_ACTIVITY_
Transcription of the full listing is required, character for character.

[Opening DATASET CONTENT section]

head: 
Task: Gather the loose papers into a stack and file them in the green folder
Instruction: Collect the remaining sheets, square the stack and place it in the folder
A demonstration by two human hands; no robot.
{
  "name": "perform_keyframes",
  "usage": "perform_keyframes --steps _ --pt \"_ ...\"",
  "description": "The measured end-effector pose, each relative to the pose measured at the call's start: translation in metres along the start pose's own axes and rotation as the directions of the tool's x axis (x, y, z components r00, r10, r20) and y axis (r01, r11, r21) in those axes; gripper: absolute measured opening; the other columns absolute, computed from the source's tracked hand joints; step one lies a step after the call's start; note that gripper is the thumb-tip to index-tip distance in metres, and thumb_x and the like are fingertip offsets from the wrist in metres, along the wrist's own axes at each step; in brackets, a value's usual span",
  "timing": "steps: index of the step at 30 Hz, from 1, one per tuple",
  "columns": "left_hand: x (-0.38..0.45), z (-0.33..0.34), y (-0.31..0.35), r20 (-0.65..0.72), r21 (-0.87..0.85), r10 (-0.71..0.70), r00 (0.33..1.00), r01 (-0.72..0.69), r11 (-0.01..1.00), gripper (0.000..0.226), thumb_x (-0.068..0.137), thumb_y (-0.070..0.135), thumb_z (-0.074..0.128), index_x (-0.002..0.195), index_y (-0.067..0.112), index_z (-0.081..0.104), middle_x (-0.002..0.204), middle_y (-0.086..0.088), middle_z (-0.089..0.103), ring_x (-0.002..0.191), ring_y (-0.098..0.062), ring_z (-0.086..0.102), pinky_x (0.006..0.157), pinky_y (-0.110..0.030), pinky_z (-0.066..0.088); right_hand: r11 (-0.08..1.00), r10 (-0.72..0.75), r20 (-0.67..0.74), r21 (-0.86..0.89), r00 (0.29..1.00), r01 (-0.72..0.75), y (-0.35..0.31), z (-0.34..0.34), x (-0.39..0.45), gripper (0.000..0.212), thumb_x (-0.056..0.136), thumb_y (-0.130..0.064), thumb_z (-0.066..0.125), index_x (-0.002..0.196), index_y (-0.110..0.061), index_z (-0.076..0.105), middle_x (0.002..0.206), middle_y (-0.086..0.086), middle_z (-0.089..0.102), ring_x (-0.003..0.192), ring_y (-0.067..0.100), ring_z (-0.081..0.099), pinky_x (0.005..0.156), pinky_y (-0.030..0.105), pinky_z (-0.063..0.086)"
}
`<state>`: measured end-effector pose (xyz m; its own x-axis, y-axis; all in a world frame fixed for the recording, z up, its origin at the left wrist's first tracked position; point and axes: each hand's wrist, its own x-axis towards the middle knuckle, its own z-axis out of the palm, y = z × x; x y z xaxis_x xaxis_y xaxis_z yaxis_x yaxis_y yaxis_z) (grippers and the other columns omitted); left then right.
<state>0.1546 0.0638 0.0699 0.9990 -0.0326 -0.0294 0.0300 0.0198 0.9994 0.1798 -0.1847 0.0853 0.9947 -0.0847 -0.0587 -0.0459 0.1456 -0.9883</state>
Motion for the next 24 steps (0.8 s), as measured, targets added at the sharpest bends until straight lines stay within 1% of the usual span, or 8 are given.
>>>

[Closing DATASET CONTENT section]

_RESPONSE TO THIS EXERCISE_
head: 
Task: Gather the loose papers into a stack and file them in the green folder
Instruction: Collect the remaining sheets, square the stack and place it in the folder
A demonstration by two human hands; no robot.
{
  "name": "perform_keyframes",
  "usage": "perform_keyframes --steps _ --pt \"_ ...\"",
  "description": "The measured end-effector pose, each relative to the pose measured at the call's start: translation in metres along the start pose's own axes and rotation as the directions of the tool's x axis (x, y, z components r00, r10, r20) and y axis (r01, r11, r21) in those axes; gripper: absolute measured opening; the other columns absolute, computed from the source's tracked hand joints; step one lies a step after the call's start; note that gripper is the thumb-tip to index-tip distance in metres, and thumb_x and the like are fingertip offsets from the wrist in metres, along the wrist's own axes at each step; in brackets, a value's usual span",
  "timing": "steps: index of the step at 30 Hz, from 1, one per tuple",
  "columns": "left_hand: x (-0.38..0.45), z (-0.33..0.34), y (-0.31..0.35), r20 (-0.65..0.72), r21 (-0.87..0.85), r10 (-0.71..0.70), r00 (0.33..1.00), r01 (-0.72..0.69), r11 (-0.01..1.00), gripper (0.000..0.226), thumb_x (-0.068..0.137), thumb_y (-0.070..0.135), thumb_z (-0.074..0.128), index_x (-0.002..0.195), index_y (-0.067..0.112), index_z (-0.081..0.104), middle_x (-0.002..0.204), middle_y (-0.086..0.088), middle_z (-0.089..0.103), ring_x (-0.002..0.191), ring_y (-0.098..0.062), ring_z (-0.086..0.102), pinky_x (0.006..0.157), pinky_y (-0.110..0.030), pinky_z (-0.066..0.088); right_hand: r11 (-0.08..1.00), r10 (-0.72..0.75), r20 (-0.67..0.74), r21 (-0.86..0.89), r00 (0.29..1.00), r01 (-0.72..0.75), y (-0.35..0.31), z (-0.34..0.34), x (-0.39..0.45), gripper (0.000..0.212), thumb_x (-0.056..0.136), thumb_y (-0.130..0.064), thumb_z (-0.066..0.125), index_x (-0.002..0.196), index_y (-0.110..0.061), index_z (-0.076..0.105), middle_x (0.002..0.206), middle_y (-0.086..0.086), middle_z (-0.089..0.102), ring_x (-0.003..0.192), ring_y (-0.067..0.100), ring_z (-0.081..0.099), pinky_x (0.005..0.156), pinky_y (-0.030..0.105), pinky_z (-0.063..0.086)"
}
`<state>`: measured end-effector pose (xyz m; its own x-axis, y-axis; all in a world frame fixed for the recording, z up, its origin at the left wrist's first tracked position; point and axes: each hand's wrist, its own x-axis towards the middle knuckle, its own z-axis out of the palm, y = z × x; x y z xaxis_x xaxis_y xaxis_z yaxis_x yaxis_y yaxis_z) (grippers and the other columns omitted); left then right.
<state>0.1546 0.0638 0.0699 0.9990 -0.0326 -0.0294 0.0300 0.0198 0.9994 0.1798 -0.1847 0.0853 0.9947 -0.0847 -0.0587 -0.0459 0.1456 -0.9883</state>
Motion for the next 24 steps (0.8 s), as measured, targets added at the sharpest bends until straight lines stay within 1% of the usual span, or 8 are given.
>>>

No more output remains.